FDA Adverse Event Malfunction Summary report: N

CANNULATED CRUCIFORM SCREWDRIVER

MDR report key: 6757568 · Received August 1, 2017

Report

Report Number
2530088-2017-10244
Event Type
Malfunction
Date Received
August 1, 2017
Date of Event
July 2, 2017
Report Date
July 5, 2017
Manufacturer
SYNTHES BRANDYWINE
Product Code
HXX
UDI-DI
10886982188878
PMA / PMN Number
EXEMPT
Product Problem
Yes
Report Source
Manufacturer report
Reporter Location
IA, US
Reporter Occupation
OTHER

Narratives

Additional Manufacturer Narrative · 1

PRODUCT DEVELOPMENT INVESTIGATION WAS COMPLETED. A VISUAL INSPECTION UNDER 5X MAGNIFICATION, DEVICE HISTORY RECORD (DHR) REVIEW AND DRAWING REVIEW WERE PERFORMED AT CQ FOR THE RETURNED COMPLAINT DEVICES, AS PART OF THIS INVESTIGATION. DEVICE 1 OF 3. PART# 314.463; LOT# 4757549 - CANNULATED CRUCIFORM SCREWDRIVER VISUAL INSPECTION: THIS COMPLAINT IS CONFIRMED. ALL FOUR CRUCIFORM TIPS ARE SHEARED OFF THE RETURNED SCREWDRIVER. NO MEANINGFUL MEASUREMENTS COULD BE OBTAINED FOR PERTINENT FEATURES RELEVANT TO THIS COMPLAINT SINCE THE TIPS SHEARED OFF AT THEIR BASE. DRAWING REVIEW: SCREWDRIVER ASSEMBLY DRAWING MADE TO REVISION E THROUGH CURRENT REVISION H AND SCREWDRIVER SHAFT COMPONENT DRAWING (B)(4) MADE TO REVISION E / CURRENT REVISION E WERE REVIEWED DURING THIS INVESTIGATION. NO PRODUCT DESIGN ISSUES OR DISCREPANCIES WERE OBSERVED. DEVICE USED FOR TREATMENT, NOT DIAGNOSIS. IF INFORMATION IS OBTAINED THAT WAS NOT AVAILABLE FOR THE INITIAL MEDWATCH, A FOLLOW-UP MEDWATCH WILL BE FILED AS APPROPRIATE.

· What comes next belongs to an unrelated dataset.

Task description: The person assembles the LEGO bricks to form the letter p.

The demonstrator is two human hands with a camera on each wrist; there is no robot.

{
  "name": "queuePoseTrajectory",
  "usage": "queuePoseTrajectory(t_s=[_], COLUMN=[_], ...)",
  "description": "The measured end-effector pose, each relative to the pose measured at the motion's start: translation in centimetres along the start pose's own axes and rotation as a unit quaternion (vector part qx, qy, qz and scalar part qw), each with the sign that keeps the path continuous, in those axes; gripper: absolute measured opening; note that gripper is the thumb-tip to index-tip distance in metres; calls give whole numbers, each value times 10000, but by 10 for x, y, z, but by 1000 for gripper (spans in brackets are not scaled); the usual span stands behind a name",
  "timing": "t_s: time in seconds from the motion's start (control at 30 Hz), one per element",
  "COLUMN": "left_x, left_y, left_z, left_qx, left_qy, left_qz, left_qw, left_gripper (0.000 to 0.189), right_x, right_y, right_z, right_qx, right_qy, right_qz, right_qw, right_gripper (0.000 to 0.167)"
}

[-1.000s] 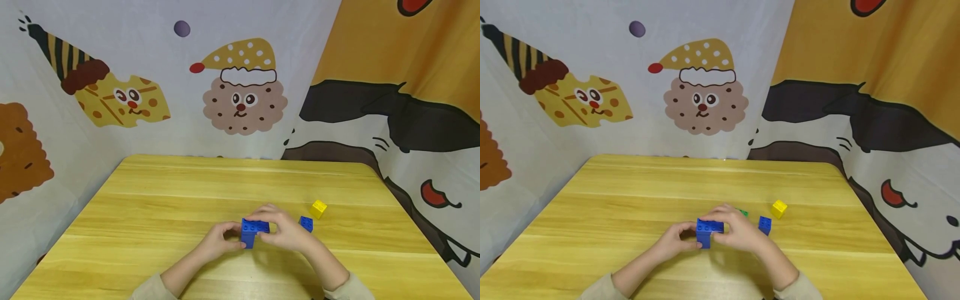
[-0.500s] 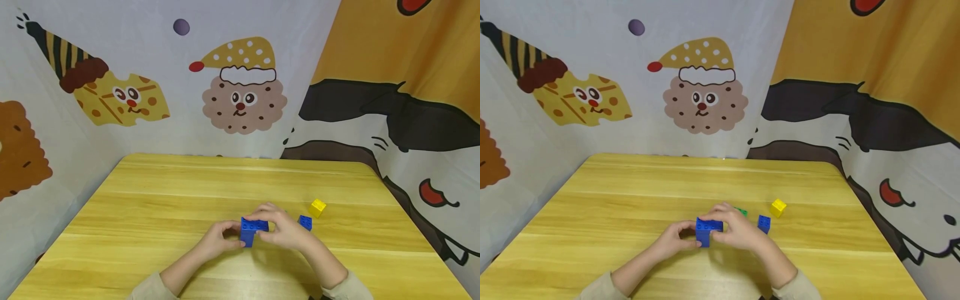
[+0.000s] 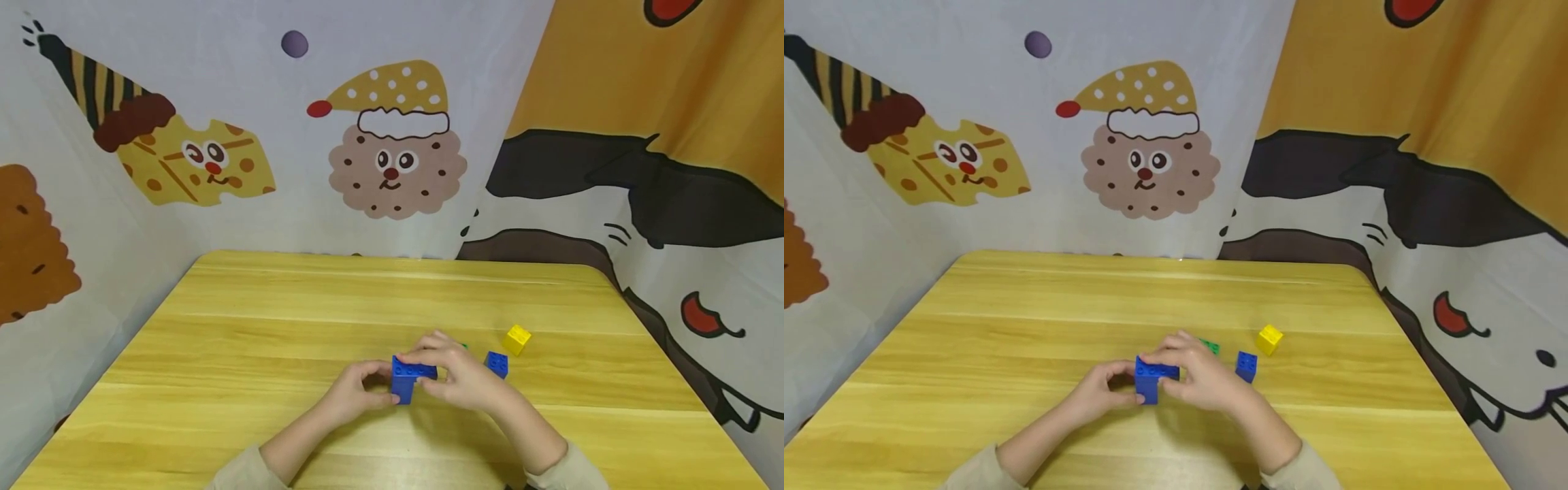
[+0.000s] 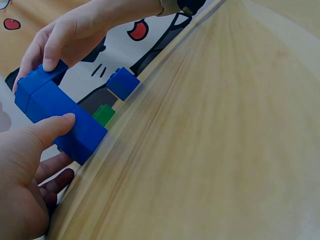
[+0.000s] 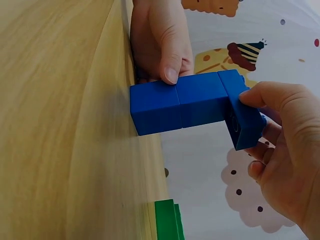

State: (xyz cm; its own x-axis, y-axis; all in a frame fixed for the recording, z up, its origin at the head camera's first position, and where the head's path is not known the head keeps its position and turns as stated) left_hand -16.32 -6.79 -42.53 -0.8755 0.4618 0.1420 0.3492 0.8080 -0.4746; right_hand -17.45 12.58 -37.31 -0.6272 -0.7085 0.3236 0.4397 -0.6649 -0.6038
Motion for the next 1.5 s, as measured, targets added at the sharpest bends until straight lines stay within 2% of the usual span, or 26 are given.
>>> queuePoseTrajectory(t_s=[0.2, 0.6, 0.63, 0.87, 1.0, 1.27, 1.33, 1.5], left_x=[-1, -1, -1, 6, 5, -2, -2, 2], left_y=[-2, -2, -1, 10, 9, 2, 2, 7], left_z=[-3, -4, -2, 33, 30, -1, -1, 18], left_qx=[-93, -151, -144, -10, 42, 80, 75, 57], left_qy=[2, 10, 0, -65, -142, -54, -71, -253], left_qz=[43, 34, 22, -8, -19, -81, -74, -53], left_qw=[9999, 9999, 9999, 10000, 9999, 9999, 9999, 9997], left_gripper=[33, 33, 33, 35, 35, 34, 35, 35], right_x=[-1, -5, -6, -14, -20, -29, -32, -40], right_y=[1, 0, 0, -1, -5, -15, -18, -27], right_z=[-2, -4, -4, -8, -9, -9, -10, -10], right_qx=[-43, -89, -74, 74, 35, -119, -138, -153], right_qy=[48, 422, 420, 358, 263, 87, 61, -113], right_qz=[-3, -171, -200, -368, -569, -907, -983, -1219], right_qw=[10000, 9989, 9989, 9987, 9980, 9958, 9950, 9924], right_gripper=[46, 45, 45, 45, 47, 50, 53, 52])
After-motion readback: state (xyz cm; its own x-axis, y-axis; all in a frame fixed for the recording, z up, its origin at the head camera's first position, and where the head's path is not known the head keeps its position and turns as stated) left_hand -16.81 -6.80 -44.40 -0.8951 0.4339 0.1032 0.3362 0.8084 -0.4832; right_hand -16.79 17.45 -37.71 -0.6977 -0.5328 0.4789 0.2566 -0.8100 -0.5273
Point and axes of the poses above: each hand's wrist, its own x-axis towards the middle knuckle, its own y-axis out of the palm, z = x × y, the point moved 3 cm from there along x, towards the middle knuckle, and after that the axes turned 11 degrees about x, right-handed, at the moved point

Additional Manufacturer Narrative · 1

CORRECTED DATA: PATIENT GENDER WAS NOT PROVIDED FOR REPORTING. DEVICE WAS USED FOR TREATMENT, NOT DIAGNOSIS. IF INFORMATION IS OBTAINED THAT WAS NOT AVAILABLE FOR THE INITIAL MEDWATCH, A FOLLOW-UP MEDWATCH WILL BE FILED AS APPROPRIATE.

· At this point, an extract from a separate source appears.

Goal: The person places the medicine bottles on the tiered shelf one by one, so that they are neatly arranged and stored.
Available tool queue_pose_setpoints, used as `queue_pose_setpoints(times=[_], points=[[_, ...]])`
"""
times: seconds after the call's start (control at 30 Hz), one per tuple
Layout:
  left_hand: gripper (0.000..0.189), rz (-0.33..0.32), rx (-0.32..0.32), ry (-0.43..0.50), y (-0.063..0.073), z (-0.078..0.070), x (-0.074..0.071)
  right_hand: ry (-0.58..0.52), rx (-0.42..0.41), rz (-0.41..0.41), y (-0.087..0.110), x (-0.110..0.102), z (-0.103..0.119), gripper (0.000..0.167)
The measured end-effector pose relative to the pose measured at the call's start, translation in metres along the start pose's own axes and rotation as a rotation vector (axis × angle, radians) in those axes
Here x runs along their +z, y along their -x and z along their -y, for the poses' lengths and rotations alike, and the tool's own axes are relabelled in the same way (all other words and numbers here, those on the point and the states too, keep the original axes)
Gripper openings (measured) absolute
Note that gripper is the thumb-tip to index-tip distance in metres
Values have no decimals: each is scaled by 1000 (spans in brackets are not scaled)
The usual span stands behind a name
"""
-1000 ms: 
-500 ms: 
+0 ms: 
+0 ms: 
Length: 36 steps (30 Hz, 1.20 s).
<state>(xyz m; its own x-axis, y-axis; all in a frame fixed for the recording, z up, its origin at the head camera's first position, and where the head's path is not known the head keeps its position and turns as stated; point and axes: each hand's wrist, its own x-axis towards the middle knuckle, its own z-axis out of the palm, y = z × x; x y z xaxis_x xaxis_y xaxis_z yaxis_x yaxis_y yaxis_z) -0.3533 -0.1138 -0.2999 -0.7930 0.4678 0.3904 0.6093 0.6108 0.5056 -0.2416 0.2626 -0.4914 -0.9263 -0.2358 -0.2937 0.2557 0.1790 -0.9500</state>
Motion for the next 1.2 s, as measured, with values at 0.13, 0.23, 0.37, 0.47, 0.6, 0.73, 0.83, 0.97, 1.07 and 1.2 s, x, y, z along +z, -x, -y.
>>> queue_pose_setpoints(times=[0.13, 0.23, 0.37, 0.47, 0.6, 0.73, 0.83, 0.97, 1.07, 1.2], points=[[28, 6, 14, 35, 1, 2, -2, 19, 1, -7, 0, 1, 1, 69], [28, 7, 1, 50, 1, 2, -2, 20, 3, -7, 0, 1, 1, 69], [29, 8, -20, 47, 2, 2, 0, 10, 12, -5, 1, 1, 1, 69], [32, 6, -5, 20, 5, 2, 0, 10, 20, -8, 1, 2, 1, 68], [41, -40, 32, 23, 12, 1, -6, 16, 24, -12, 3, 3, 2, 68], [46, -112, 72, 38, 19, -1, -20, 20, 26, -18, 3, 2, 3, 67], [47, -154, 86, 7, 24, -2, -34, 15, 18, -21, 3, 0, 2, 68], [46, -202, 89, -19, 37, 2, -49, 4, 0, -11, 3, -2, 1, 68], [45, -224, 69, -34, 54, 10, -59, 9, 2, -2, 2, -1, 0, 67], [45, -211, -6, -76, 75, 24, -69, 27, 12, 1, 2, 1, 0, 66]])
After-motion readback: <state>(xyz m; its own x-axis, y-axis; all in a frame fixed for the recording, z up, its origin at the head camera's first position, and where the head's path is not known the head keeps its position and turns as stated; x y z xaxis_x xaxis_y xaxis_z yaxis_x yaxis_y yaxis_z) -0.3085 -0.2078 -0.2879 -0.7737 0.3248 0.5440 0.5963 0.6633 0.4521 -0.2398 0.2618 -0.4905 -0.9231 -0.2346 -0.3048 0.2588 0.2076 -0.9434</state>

Additional Manufacturer Narrative · 1

DEVICE USED FOR TREATMENT, NOT DIAGNOSIS. DEVICE IS AN INSTRUMENT AND IS NOT IMPLANTED/EXPLANTED. THE SUBJECT DEVICE HAS BEEN RECEIVED BY THE MANUFACTURER AND IS CURRENTLY UNDERGOING INVESTIGATION. THE RESULTS OF THE INVESTIGATION ARE PENDING COMPLETION AND WILL BE SUBMITTED IN A SUPPLEMENTAL REPORT. DEVICE HISTORY RECORDS REVIEW WAS CONDUCTED. THE REPORT INDICATES THAT THE: DHR REVIEW FOR PART #314.463, SYNTHES LOT #475749, RELEASE TO WAREHOUSE DATE: 08-JUN-2004, EXPIRATION DATE: N/A, MANUFACTURED BY SYNTHES (B)(4). NO NCRS WERE GENERATED DURING PRODUCTION. REVIEW OF THE DEVICE HISTORY RECORD SHOWED THAT THERE WERE NO ISSUES DURING THE MANUFACTURE OF THIS PRODUCT THAT WOULD CONTRIBUTE TO THIS COMPLAINT CONDITION. IF INFORMATION IS OBTAINED THAT WAS NOT AVAILABLE FOR THE INITIAL MEDWATCH, A FOLLOW-UP MEDWATCH WILL BE FILED AS APPROPRIATE.

Description of Event or Problem · 1

CONCOMITANT DEVICES REPORTED: SPARE REAMER TUBE FOR HOLLOW REAMER (PART# 309.038, LOT# 2670240, QUANTITY 1). SPARE REAMER TUBE FOR HOLLOW REAMER (PART#309.280, LOT# 2028, QUANTITY 1). SPARE REAMER TUBE FOR HOLLOW REAMER (PART#309.280, LOT# 2000015, QUANTITY 1). EXTRACTION BOLT FOR 2.0MM SCREWS (PART# 309.190, LOT# 2025, QUANTITY 1). THIS IS REPORT 1 OF 3 FOR (B)(4).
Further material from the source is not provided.